USA’s Unsolved casts Josh Duhamel in Tupac/Biggie Smalls Series
We, humans, are curious creatures. We like to know things, especially about other people. Like the universe itself, other people are simply unfathomable at times. It explains the rise of reality shows – we have become a society of voyeurs. One of the most unfathomable aspects of humanity, to most of us, fortunately, is how someone can kill another person. True crime is a booming business in books, movies and television, and we are all (myself included) just fascinated.
USA is counting on our curiosity with the scripted series Unsolved, which will premiere early in 2018. According to Deadline.com, it will be an anthology series, a format that’s becoming increasingly popular, covering a different high-profile unsolved case each season. They begin with the biggest murders in hip hop, the killings of Tupac Shakur and Christopher Wallace, The Notorious B.I.G.
Based on the book Murder Rap: The Untold Story of the Biggie Smalls & Tupac Shakur Murder Investigations by Greg Kading, it will star Wavyy Jonez as Biggie and Marcc Rose as Tupac.
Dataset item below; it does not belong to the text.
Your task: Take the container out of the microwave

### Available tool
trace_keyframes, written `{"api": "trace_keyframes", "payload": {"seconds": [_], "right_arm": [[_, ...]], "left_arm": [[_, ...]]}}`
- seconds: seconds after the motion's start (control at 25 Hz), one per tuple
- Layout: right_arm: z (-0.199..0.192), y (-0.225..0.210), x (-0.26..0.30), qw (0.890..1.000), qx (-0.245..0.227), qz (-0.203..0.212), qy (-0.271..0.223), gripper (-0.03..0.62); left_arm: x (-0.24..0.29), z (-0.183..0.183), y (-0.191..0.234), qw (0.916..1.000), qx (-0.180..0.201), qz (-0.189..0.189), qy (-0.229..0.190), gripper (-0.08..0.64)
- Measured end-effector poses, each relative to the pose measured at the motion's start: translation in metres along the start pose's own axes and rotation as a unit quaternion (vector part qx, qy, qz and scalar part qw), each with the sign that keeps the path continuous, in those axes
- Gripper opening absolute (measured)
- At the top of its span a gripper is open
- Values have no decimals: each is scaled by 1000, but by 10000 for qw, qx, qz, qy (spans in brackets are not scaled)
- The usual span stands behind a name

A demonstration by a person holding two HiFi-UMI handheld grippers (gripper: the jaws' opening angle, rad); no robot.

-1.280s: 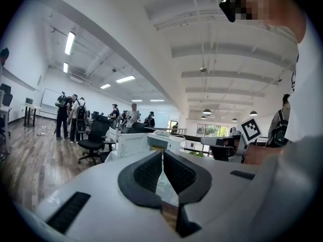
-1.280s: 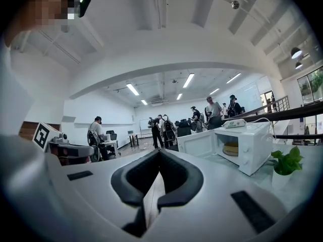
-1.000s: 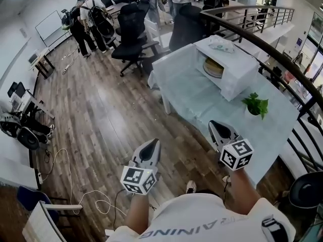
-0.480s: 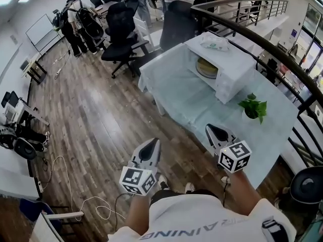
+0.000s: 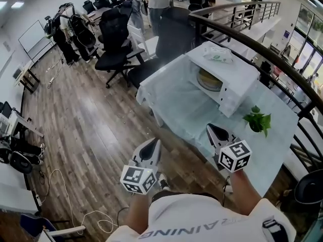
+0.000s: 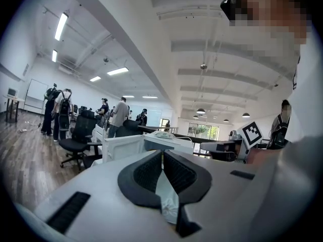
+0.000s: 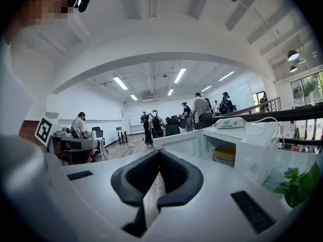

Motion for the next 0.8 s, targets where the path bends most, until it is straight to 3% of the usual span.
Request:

Josh Duhamel will play Kading, the LAPD detective who ran multiple investigations into the murders.
Variety reports that Duhamel will be joining Jimmi Simpson as detective Russell Poole, who thought the LAPD was trying to cover things up, which led Biggie’s mom, Voletta Wallace (Aisha Hinds) to file a lawsuit against the department. Bokeem Woodbine plays Officer Daryn Dupree. Luke James will play Sean Puffy Combs, and Suge Knight‘s wife, Sharitha Golden will be played by Letoya Luckett. The show was developed by Kyle Long who also serves as the screenwriter. Anthony Hemingway is directing the pilot.
It’s interesting timing considering the biopic on Tupac, All Eyez On Me, will be released June 16. The two together should present a full picture of the rise to fame and the tragic demise of an electrifying artist. There is no word yet as to what other investigations the series might delve into after this one, but if it’s handled well and presents a nice companion to the feature film, I think this is one that will keep viewers coming back for more. There is, unfortunately, a lot of source material to mine, and, as the Making a Murderer series has shown, people just love a good murder story.